#anthologie #09 | dix-sept ans

Première heure, tout l’emploi du temps de l’année nous est donné, neuf heures de maths, huit de physique chaque semaine, à peine deux heures de philo et tous ces visages inconnus quand on est seule à redoubler, des visages de garçons en forte majorité, sérieux, déjà studieux, alors malgré les résolutions prises, un découragement, essayer d’imaginer comment tenir dans cet emploi du temps, dans cette ambiance, comment réintégrer une scolarité normale, sans sécher, sans errer des matinées entières dans la ville, sans écrire des poèmes au lieu de prendre des notes, un début d’étouffement, déjà en train de regarder par la fenêtre, la cour est vide, les platanes perdent leurs feuilles, ce sera difficile de tenir dans cet emploi du temps, parmi ces élèves, ce sera difficile de s’astreindre à ces huit heures de physique, à ces neuf heures de maths même en les aimant plutôt les maths, pourtant on s’est promis de repartir sur de nouvelles bases, on s’est promis après l’échec au bac de travailler, alors on remplit le tableau des heures, on colorie les cases mais on sait déjà, au fond on sait que ce ne sera pas possible de vivre neuf mois sous les contraintes de cet emploi du temps, de cet ennui programmé et des devoirs à venir, de vivre parmi ces garçons qui ressemblent tant à ceux de l’an dernier, peu fantasques, ce sera impossible, et je ne vais pas continuer à faire semblant, la sonnerie de la récréation a sonné, le conseiller principal d’éducation, un homme jeune, accueillant, doit comprendre qu’il y a urgence, que je ne serais pas là devant lui s’il n’y avait pas urgence, d’ailleurs a-t-il souvent entendu une requête pareille, vouloir passer de la section maths si prisée à la section lettres un jour de rentrée, et si possible avec cette prof de philo dont on a perçu l’humanité et l’impertinence, son regard mesure la profondeur de ma demande qu’il accepte presque immédiatement, sans demander d’autre avis, ni celui de professeurs ni celui des parents, il me tend mon nouvel emploi du temps, huit heures de philo par semaine, huit heures de respiration pleine, avant de m’accompagner dans ma nouvelle classe où la prof de philo m’ajoute à sa liste tandis que je m’assois, j’ai dix-sept ans, pour la première fois je ressens une puissance en moi, toute seule j’ai bousculé la trajectoire de ma vie et je me sens enfin à ma place.

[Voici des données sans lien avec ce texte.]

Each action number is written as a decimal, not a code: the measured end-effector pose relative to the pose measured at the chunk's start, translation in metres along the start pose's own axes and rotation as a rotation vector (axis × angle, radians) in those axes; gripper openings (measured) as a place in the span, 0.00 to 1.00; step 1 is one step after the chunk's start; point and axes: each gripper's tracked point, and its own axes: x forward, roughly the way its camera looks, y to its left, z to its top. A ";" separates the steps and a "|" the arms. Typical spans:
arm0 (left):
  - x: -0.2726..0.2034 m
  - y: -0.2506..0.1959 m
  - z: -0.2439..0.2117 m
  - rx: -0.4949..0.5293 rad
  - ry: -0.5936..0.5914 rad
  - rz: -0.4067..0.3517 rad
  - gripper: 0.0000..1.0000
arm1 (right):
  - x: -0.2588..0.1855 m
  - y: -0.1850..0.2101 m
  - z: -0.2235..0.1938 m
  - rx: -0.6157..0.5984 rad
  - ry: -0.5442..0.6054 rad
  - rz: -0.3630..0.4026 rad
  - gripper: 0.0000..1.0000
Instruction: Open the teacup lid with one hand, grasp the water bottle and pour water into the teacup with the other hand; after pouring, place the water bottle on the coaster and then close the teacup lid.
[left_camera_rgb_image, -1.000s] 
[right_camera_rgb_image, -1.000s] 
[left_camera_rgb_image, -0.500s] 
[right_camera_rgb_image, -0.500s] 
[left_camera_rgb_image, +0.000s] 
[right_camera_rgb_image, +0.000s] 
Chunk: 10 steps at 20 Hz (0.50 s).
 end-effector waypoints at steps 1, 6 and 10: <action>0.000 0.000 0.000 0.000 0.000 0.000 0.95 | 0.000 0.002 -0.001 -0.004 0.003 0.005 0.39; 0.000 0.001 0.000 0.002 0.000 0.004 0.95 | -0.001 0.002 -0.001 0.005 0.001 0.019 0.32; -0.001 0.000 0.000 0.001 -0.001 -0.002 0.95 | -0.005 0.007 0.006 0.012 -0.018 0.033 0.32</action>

A propos de Muriel Boussarie

Je travaille sur un chantier d’écriture au long cours et j’espère avoir assez de souffle pour le mener à terme. L’intuition de ce projet a surgi ici, dans un atelier du Tiers Livre. Il était question de se perdre dans la ville. Comme je ne voulais pas suivre une piste trop autobiographique, j’ai délocalisé l’errance en la situant dans la ville de K., un avatar de Hong Kong qui m’avait tant fascinée. Alors un personnage, un homme, Tu, toujours interpellé, est immédiatement apparu dans une rue de K. où il s’était égaré. Malgré cette entrée en matière – très forte pour moi – je n’ai pas pensé au départ écrire une histoire, encore moins un livre. Mais je voulais écrire, rêver un univers, celui de K. Quelques textes ont ainsi vu le jour sur mon blog. Puis lors d’un nouvel atelier de François Bon, un fil d’histoire plus précis s’est ébauché : le départ de Tu et L. vers les îles pour fuir la dictature qui sévit à K. À ce moment-là s’est déclenché un grand désir de narration. Beaucoup de choses se sont précisées au fil de l’écriture, bien des personnages sont apparus… Et régulièrement j’utilise des consignes de l’atelier comme pistes pour développer mon récit.